Quando tomou a primeira golpada, a outra, que tivera a idéia generosa de brindá-la com bebida que lhe deveria ser muito grata ao paladar, perguntou se estava gostando. Geralda interrompeu o gole, estalou a língua como quem aprova, à procura de identificar o que bebe, saiu-se inesperadamente com esta: – Na minha mente eu já bebi isto! Ao que a companheira, obviamente desapontada, informou: – Menina, tu conhece demais. Isto é garapa de cana. E Geralda: – Lá vai. Cadê o cisco? Cadê o cisco?

Mais cedo do que se esperava, deu-se o inevitável: caiu de paixão por um preto que se dizia aprendiz de carpina, virtuoso consumidor de cachaça, contando no seu trêfego currículo algumas entradas na polícia, uma delas na baderna no Forró da Loura. A patroa, de velha formação moral e religiosa, testemunhando a avanço rápido da barriga da “ingênua seduzida”, resolveu promover o casamento. O que, aliás, não foi difícil: Chico (era assim que tratavam o demônio do preto) concordou tranquilamnte e comemorou o matrimônio com uma carraspana heróica. Tudo arranjado resolveram devolvê-los ao sertão e embarcaram os dois, dignamente, de ônibus, para Massapê – pois queriam ir mesmo para o interior e já os tinha engajado, a distancia, nos trabalhos duma pequena propriedade.

Foi lá que encontrei Geralda. Estava mais magra, aparentemente alegre, curtindo luto num vestido preto novo, em honra ao finado marido. Coitado do Chico, teve doença longa e morte lenta. Quando agonizava de madrugada, Geralda pediu, oportuna e comodista: – Chico, tu vai morrer agora não, que eu tou morta de sono. Tu não vai morrer agora não, viu? Nisto cochilou e, quando abriu os olhos, Chico tinha fechado os seus, definitivamente. Já era com Deus.

Pois um dia deste, lá mesmo em Massapê, chegou a dita Geralda na casa da primeira patroa, usando a máscara oficial do desespero, os olhos saltados, a fala impossível pelo cansaço da corrida, os gestos desgovernados. Derramou-se numa cadeira, chorando choro alto, incapaz da explicação mínima.

Depois de muita instada, conseguiu falar aos tropeços, entre soluços intermináveis: – Eu acho que matei minha sogra. Taquei-lhe o pau na cabeça, que o mel correu. E, no mesmo tom, como se viera ali só a isto, pediu aflita: – Pelo amor de Deus me arrume um copo de café-com-leite.
Curioso é que se acalmou de repente (donde se conclui que café-com-leite é mesmo tranquilizante para quem tenta matar sogra) e já de tardinha, por imposição de todos, foi obrigada a voltar pra casa: tinha que ver pessoalmente o que de fato ocorrera.

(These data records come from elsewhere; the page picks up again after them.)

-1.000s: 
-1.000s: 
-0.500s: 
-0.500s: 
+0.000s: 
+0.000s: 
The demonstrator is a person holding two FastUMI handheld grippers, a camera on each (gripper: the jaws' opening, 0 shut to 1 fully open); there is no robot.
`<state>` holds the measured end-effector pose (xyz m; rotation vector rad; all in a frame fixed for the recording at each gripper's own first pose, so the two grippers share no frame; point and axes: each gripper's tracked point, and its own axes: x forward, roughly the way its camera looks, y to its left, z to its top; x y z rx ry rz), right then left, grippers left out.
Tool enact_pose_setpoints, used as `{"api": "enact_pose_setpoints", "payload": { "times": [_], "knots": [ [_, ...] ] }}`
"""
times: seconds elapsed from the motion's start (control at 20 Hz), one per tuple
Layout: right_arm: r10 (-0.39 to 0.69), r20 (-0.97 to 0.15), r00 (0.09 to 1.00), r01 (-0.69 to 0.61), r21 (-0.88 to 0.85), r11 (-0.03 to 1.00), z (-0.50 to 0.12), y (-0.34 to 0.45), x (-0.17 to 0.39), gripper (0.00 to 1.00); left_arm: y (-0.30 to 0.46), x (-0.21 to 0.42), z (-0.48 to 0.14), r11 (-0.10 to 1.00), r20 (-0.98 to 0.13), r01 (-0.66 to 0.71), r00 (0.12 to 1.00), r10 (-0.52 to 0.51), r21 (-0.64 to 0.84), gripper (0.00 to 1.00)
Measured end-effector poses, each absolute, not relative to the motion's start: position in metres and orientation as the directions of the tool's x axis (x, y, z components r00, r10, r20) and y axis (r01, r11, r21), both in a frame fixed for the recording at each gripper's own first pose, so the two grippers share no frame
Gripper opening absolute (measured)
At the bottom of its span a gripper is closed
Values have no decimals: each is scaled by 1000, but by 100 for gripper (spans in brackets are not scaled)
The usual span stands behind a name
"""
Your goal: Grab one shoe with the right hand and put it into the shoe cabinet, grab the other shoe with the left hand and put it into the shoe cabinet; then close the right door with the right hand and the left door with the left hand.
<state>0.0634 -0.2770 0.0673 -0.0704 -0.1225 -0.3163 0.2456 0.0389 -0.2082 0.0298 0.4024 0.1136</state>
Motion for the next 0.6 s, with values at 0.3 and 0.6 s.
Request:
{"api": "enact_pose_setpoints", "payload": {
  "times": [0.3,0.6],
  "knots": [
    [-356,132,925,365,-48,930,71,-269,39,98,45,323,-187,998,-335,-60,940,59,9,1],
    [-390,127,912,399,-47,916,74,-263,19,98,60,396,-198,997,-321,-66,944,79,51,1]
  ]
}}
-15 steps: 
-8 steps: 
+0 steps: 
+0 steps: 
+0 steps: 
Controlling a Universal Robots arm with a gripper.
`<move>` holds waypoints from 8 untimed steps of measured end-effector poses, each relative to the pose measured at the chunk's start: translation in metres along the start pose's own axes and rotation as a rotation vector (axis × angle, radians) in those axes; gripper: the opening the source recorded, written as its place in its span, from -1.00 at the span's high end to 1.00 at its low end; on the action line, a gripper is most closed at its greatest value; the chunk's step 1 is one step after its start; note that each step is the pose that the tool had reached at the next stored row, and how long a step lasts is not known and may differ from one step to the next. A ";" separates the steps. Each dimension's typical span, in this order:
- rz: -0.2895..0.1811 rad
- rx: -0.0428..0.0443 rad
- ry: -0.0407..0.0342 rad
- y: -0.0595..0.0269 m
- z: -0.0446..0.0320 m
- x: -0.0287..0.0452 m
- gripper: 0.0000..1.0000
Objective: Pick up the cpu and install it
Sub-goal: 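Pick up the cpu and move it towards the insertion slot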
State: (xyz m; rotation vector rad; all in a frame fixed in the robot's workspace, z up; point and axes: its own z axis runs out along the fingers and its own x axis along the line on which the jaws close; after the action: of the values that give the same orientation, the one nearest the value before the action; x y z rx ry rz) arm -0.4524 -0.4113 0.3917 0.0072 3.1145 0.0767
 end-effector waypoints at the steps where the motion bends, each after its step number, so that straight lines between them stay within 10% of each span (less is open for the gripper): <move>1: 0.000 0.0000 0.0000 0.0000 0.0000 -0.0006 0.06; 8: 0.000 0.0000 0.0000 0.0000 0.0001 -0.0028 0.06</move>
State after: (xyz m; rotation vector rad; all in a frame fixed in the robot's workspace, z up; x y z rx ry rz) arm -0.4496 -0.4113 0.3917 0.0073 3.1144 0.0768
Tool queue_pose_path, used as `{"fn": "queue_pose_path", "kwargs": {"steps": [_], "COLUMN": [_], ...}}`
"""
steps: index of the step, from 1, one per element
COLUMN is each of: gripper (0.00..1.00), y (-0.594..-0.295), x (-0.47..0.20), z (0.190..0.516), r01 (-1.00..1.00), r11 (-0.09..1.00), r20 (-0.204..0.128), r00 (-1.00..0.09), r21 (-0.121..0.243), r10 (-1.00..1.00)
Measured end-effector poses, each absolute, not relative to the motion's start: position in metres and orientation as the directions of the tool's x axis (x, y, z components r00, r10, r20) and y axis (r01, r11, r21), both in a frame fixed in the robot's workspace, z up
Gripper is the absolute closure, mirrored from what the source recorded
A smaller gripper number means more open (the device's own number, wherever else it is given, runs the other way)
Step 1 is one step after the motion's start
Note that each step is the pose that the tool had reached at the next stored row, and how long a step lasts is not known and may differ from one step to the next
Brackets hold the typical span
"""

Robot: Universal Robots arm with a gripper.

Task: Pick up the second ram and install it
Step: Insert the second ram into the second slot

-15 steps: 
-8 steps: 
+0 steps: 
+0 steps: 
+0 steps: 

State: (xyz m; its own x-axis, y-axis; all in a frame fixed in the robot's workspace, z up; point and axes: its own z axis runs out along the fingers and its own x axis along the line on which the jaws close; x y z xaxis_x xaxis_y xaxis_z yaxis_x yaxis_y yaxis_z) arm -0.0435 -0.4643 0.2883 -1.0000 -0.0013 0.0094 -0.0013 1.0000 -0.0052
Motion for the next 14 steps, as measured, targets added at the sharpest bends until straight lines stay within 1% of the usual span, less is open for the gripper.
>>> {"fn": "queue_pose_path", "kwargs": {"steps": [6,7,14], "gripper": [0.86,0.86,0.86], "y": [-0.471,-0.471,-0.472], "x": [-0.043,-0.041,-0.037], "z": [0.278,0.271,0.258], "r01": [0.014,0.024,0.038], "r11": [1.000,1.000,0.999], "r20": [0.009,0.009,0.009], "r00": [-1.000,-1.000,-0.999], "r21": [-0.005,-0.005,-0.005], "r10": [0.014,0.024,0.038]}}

Apareceu dois dias mais tarde e, quando lhe pediram notícia da vítima, informou debicante e gaguejante: – Aquela vea lá morre. Ela queria era me fazer medo. Só uma pancada de pau e uma rachadura na cabeça não dava pra cair ciscando no chão, como quem dá ataque. Tudo pra se mostrar. Era só amostração.
Pior é que andam falando mal dessa dita Geralda. Como é que pode?